Since CATV cable networks primarily provide television programming, most of the available bandwidth is dedicated to maximizing the number of channels available to users. Upstream bandwidth is therefore limited. Hence it would be desirable to maximize the usability of the available upstream data paths in CATV infrastructures. In addition, it would be desirable for the automated systems and methods that increase cable plant uptime and reliability to at least parallel those of the telephone companies. It would also be advantageous if these automated systems and methods could be employed to identify problems before they result in plant downtime, and to identify those portions of the cable plant that require upgrades to maintain high quality interactive data services. It would also be useful to identify the location of failed or about-to-fail equipment and thus enable rapid and inexpensive repairs. Finally, it would be valuable to have automated systems and methods that could monitor multiple cable plants from a single location.

SUMMARY

The present invention provides digital certification and monitoring methods for a hybrid fiber coaxial (HFC) cable plant. The digital certification methods of some embodiments of the invention provide, among other things, a path for establishing a cable plant performance baseline or database and for after-certification monitoring of an HFC cable plant using the database. The monitoring methods include provisions such as warnings, messages, and alarms that anticipate problems with plant performance.

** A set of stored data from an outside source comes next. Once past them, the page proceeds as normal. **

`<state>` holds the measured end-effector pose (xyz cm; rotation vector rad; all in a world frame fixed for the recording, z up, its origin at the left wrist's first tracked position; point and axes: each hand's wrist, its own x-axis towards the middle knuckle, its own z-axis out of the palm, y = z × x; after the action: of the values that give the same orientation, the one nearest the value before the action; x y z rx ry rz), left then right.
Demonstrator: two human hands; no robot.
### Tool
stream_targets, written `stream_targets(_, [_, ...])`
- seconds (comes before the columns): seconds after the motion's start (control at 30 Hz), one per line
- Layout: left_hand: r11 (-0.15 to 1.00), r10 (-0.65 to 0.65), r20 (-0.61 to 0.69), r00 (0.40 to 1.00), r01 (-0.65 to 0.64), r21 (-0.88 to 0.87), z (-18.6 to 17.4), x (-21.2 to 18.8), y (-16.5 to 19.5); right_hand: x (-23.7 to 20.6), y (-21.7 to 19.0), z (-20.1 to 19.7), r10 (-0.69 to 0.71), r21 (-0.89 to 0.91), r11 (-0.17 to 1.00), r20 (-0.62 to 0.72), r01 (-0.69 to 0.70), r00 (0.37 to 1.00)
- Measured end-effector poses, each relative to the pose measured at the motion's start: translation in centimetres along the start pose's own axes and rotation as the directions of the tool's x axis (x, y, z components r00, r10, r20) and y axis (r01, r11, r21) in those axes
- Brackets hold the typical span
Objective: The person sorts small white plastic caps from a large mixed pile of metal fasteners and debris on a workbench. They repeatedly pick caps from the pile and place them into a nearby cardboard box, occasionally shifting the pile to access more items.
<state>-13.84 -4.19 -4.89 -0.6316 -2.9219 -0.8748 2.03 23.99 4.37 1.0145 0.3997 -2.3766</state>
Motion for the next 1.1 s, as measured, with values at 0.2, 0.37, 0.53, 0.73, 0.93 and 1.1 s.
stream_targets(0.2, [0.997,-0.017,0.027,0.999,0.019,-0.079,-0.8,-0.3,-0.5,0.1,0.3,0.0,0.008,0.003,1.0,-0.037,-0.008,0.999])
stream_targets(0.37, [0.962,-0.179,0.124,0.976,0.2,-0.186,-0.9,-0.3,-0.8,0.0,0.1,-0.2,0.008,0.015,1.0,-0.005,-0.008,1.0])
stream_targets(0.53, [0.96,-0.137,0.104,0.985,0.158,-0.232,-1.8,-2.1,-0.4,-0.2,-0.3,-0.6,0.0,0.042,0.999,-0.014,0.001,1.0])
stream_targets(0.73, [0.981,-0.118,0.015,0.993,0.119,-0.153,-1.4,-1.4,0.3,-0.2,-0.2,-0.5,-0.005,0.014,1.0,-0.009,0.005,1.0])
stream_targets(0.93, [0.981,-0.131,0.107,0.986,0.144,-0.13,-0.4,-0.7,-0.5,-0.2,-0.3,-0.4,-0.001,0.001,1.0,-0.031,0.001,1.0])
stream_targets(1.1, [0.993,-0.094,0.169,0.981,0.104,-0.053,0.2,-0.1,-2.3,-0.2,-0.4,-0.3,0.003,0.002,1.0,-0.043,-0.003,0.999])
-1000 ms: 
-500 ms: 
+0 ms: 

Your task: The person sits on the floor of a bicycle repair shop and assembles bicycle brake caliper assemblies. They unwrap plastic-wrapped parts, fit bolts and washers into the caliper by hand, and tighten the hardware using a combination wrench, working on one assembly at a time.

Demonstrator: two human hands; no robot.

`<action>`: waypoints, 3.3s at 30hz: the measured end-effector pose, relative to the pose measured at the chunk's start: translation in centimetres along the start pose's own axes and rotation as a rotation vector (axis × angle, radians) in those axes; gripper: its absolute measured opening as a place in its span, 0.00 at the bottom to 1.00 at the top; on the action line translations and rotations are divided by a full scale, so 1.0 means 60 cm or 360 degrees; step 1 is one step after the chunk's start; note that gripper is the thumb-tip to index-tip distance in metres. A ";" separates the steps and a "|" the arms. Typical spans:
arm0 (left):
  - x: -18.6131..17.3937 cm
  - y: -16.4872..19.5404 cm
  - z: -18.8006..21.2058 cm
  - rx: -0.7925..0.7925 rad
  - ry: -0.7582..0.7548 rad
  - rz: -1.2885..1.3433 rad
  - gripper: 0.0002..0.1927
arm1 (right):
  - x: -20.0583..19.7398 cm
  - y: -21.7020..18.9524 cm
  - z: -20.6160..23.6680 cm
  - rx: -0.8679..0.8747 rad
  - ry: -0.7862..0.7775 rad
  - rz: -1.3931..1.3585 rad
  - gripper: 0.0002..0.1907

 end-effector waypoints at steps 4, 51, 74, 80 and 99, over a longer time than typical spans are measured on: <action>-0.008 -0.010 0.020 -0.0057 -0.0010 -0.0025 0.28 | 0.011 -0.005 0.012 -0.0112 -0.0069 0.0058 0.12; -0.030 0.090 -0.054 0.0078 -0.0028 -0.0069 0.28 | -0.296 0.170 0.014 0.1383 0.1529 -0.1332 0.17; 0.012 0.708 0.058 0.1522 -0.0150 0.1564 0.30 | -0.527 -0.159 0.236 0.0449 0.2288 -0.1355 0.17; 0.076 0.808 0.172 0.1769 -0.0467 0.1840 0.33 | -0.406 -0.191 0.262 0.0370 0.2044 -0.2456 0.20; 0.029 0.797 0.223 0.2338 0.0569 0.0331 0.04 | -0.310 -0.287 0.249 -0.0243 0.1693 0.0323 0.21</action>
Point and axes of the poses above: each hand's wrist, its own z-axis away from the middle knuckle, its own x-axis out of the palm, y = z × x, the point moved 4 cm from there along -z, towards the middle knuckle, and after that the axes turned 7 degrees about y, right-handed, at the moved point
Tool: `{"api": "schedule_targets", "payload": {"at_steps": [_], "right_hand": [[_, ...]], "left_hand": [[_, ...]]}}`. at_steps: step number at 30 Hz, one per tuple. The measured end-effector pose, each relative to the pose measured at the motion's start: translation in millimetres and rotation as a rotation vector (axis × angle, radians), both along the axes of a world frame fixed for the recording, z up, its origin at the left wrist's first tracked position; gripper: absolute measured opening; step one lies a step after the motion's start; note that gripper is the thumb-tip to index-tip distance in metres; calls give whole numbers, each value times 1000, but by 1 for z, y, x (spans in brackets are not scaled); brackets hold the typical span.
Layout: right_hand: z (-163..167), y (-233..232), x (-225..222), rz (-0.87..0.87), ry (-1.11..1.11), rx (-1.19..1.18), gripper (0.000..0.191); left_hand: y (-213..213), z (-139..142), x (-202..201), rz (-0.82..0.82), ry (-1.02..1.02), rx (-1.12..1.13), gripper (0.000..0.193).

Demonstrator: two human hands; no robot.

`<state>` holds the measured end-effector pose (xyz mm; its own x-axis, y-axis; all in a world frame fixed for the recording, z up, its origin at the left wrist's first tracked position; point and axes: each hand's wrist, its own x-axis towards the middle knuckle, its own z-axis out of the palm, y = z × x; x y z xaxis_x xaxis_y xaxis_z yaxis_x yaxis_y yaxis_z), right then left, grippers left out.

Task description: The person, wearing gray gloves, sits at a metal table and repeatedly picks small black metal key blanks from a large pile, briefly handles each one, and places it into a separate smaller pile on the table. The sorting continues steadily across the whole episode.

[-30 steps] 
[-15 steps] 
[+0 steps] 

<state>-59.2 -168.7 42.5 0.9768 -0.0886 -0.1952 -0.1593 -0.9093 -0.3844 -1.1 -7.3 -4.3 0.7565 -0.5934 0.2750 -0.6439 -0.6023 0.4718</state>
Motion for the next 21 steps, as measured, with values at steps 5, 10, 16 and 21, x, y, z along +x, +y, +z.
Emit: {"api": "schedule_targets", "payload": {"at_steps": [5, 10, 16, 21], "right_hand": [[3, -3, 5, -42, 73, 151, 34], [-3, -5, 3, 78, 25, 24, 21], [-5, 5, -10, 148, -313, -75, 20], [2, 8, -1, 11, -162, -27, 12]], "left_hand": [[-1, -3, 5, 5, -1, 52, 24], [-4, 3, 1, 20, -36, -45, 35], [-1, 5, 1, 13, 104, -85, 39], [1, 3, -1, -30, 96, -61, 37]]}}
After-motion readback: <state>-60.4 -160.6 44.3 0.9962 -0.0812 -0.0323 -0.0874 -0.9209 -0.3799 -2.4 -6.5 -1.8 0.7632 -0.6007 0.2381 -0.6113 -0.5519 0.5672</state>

Some embodiments in accordance with the invention automate the characterization of an HFC cable plant. For example, in some embodiments a small number of cable modems (CM's) can be positioned at predetermined locations of a cable plant to provide information useful in plant characterization. Information about the radio frequency (RF) quality of the plant can be collected via the RF management information base (MIB) of the CM's and the cable modem termination system (CMTS). Typically, automated digital certification encompasses the collection of data over a day or more to identify any periodic effects on plant performance, such as those caused by daytime heating and nighttime cooling of components.

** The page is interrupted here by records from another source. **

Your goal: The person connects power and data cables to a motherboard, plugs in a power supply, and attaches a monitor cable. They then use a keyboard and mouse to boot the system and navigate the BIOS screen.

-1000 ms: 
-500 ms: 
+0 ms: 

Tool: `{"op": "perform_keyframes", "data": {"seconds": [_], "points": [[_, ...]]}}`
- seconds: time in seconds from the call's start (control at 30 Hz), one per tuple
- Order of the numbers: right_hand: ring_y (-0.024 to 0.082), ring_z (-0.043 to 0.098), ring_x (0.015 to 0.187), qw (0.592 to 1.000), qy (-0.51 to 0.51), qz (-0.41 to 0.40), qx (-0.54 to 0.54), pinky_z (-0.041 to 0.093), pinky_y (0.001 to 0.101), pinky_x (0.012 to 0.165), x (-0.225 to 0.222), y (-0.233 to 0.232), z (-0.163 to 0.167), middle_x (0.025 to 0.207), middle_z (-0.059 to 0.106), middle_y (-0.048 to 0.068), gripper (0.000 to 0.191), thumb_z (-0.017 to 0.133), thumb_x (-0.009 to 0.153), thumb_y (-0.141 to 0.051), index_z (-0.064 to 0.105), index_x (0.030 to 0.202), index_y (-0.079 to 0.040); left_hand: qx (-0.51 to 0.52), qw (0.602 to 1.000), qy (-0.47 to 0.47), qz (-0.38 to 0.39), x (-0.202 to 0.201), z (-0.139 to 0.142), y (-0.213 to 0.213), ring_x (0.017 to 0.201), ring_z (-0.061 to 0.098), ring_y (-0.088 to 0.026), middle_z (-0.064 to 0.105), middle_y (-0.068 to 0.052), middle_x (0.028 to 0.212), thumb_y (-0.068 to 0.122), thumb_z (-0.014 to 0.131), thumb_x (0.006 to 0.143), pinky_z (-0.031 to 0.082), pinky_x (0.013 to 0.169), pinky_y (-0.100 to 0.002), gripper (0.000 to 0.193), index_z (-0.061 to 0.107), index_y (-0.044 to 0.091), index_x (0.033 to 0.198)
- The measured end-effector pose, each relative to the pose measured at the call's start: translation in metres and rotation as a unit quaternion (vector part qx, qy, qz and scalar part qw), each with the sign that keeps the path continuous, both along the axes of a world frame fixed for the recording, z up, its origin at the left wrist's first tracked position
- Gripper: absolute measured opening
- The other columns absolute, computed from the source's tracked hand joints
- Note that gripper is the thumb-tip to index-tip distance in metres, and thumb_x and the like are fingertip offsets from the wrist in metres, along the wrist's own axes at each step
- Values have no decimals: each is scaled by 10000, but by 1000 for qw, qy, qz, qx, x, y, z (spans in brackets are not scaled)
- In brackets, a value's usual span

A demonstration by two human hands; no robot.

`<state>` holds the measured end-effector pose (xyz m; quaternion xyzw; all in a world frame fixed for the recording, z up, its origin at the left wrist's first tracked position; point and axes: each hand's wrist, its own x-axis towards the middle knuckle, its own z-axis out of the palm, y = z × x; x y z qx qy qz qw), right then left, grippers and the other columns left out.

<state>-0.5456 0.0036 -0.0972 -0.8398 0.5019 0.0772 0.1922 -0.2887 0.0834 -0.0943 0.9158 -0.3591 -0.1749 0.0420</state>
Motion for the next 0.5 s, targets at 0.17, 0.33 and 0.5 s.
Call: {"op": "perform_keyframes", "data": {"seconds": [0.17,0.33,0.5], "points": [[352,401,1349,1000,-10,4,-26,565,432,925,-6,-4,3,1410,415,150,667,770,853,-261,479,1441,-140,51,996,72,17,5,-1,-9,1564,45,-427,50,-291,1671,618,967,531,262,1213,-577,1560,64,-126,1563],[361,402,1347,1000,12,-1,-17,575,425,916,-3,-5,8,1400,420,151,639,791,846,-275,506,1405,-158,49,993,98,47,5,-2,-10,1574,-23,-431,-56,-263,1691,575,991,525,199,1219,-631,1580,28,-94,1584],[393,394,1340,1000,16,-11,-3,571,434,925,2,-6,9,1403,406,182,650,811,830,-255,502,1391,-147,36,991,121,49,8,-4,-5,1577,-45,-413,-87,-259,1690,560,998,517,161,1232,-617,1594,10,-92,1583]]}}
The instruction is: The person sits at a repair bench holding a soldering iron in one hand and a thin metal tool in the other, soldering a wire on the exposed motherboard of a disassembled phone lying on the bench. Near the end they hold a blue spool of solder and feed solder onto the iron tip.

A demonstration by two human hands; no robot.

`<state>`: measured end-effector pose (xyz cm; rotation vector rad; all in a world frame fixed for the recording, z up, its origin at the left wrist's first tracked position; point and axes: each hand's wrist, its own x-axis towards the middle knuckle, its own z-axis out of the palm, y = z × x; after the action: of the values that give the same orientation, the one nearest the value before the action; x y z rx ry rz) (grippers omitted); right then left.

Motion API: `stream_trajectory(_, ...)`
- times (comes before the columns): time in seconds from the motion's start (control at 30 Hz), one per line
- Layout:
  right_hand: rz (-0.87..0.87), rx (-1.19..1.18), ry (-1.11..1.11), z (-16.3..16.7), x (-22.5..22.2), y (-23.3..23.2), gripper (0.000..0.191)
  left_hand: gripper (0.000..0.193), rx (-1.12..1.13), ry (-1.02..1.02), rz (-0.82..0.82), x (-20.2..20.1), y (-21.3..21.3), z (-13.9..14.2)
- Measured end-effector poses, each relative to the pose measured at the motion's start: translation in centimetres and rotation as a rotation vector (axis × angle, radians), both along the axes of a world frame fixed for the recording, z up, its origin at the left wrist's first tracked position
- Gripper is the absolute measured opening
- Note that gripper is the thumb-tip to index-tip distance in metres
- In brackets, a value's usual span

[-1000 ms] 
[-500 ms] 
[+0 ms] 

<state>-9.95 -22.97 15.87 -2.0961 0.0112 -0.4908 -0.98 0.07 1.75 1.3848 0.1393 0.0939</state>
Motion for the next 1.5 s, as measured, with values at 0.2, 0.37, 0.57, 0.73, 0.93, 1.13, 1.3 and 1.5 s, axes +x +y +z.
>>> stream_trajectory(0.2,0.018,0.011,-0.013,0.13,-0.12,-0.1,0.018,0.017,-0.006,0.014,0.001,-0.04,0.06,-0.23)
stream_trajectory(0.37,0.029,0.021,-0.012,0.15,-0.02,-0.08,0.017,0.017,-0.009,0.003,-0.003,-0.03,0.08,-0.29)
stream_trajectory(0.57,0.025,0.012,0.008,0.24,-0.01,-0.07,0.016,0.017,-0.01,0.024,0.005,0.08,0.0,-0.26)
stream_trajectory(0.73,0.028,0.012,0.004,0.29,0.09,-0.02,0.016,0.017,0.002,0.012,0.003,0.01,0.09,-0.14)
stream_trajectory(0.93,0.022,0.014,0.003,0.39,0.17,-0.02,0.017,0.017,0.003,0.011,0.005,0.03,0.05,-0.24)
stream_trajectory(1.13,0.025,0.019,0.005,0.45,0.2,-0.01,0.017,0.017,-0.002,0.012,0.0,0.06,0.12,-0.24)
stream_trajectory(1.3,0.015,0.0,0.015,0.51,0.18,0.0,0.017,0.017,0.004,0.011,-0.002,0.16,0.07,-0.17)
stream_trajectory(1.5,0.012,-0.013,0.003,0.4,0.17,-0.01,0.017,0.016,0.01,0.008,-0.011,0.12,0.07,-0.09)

In some embodiments, digital certification of the cable plant is automated for both the upstream and downstream paths. Upstream certification generally includes characterization of the entire upstream band. Thus the certification process determines ingress or noise regions in each upstream band and uses this information to establish an optimal frequency allocation plan for each band. In addition, nonlinearity and noise versus the packet error rate (PER) are evaluated at the CMTS for data received from each of the several CM's over a spectrum of power levels and frequencies. This determines the dynamic range of each CM-to-CMTS upstream path, determines an optimal set of receive conditions, validates the alignment of reverse path amplifiers, and identifies the nature of any physical impairments.

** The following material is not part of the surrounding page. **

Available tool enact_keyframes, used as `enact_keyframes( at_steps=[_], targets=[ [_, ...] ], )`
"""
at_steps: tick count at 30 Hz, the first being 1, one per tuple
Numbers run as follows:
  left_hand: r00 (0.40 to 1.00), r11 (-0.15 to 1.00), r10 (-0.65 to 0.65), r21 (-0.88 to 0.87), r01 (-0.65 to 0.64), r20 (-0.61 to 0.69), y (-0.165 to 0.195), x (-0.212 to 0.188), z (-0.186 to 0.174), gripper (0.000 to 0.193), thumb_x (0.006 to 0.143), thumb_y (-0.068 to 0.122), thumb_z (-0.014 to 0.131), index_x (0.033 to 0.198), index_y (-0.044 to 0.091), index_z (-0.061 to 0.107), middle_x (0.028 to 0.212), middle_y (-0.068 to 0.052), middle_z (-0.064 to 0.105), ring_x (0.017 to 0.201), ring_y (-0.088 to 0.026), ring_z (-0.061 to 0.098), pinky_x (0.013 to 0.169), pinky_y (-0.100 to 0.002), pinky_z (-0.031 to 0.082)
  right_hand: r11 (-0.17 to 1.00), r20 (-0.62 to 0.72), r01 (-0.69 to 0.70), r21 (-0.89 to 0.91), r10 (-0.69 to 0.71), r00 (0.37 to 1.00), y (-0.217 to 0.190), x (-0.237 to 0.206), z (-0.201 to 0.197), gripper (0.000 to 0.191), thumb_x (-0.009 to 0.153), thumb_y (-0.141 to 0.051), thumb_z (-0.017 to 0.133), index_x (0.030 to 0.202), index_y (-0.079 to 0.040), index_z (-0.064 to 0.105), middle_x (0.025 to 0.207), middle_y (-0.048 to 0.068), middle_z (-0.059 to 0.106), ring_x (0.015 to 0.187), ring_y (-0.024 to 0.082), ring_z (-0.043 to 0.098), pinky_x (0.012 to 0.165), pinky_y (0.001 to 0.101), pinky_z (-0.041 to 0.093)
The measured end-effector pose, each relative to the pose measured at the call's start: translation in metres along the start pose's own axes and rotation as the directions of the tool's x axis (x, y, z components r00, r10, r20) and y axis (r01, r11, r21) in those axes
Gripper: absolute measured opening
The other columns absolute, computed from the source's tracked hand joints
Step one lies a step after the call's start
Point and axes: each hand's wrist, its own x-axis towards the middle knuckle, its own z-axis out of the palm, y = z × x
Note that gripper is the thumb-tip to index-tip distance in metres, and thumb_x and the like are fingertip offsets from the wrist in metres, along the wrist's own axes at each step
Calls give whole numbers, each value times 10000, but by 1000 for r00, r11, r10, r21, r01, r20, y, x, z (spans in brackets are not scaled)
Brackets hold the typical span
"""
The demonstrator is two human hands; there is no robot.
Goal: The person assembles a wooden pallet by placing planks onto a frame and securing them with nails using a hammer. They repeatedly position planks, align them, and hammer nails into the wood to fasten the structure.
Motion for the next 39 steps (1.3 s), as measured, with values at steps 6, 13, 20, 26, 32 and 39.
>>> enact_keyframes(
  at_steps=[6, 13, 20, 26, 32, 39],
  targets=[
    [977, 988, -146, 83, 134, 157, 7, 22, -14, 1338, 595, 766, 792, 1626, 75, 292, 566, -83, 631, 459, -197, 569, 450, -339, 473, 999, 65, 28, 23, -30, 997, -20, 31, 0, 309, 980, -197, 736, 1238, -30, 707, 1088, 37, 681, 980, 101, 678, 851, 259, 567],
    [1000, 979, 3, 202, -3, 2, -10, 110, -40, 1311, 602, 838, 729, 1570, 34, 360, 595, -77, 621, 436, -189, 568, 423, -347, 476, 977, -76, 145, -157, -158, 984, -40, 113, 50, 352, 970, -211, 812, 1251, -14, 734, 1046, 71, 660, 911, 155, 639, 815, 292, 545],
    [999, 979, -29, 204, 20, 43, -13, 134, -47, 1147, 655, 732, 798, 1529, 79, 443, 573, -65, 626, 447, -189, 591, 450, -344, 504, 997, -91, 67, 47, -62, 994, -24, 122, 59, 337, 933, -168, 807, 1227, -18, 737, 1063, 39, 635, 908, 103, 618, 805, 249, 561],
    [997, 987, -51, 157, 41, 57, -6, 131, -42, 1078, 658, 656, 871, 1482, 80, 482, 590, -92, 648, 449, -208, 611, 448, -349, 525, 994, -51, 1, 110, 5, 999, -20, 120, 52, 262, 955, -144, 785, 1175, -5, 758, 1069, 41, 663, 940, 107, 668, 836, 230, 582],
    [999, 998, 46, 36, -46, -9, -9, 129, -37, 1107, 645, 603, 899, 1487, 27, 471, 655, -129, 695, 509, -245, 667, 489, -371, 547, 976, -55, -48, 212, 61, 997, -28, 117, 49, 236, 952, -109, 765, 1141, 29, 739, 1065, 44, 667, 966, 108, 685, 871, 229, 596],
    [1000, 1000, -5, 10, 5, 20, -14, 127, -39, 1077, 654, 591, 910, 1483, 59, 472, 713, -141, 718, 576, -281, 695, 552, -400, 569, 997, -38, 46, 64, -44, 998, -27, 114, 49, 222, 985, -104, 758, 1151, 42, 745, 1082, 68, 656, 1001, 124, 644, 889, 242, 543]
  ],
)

Digital downstream certification is generally less complex as HFC cable plants have historically been designed to optimize downstream data flow. However, some embodiments of the invention evaluate and certify downstream channels with respect to SNR, tilt and channel distortion, and forward error correction rates. This identifies the most useable channels as well as any specific problems that limit channel usability.

A plant certification process, particularly of downstream channels, also uses analog methods and tools. For example, analog methods generally record analog data “snapshots” for a variety of channel characteristics such as hum, noise, carrier-to-noise ratio (CNR), and group delay.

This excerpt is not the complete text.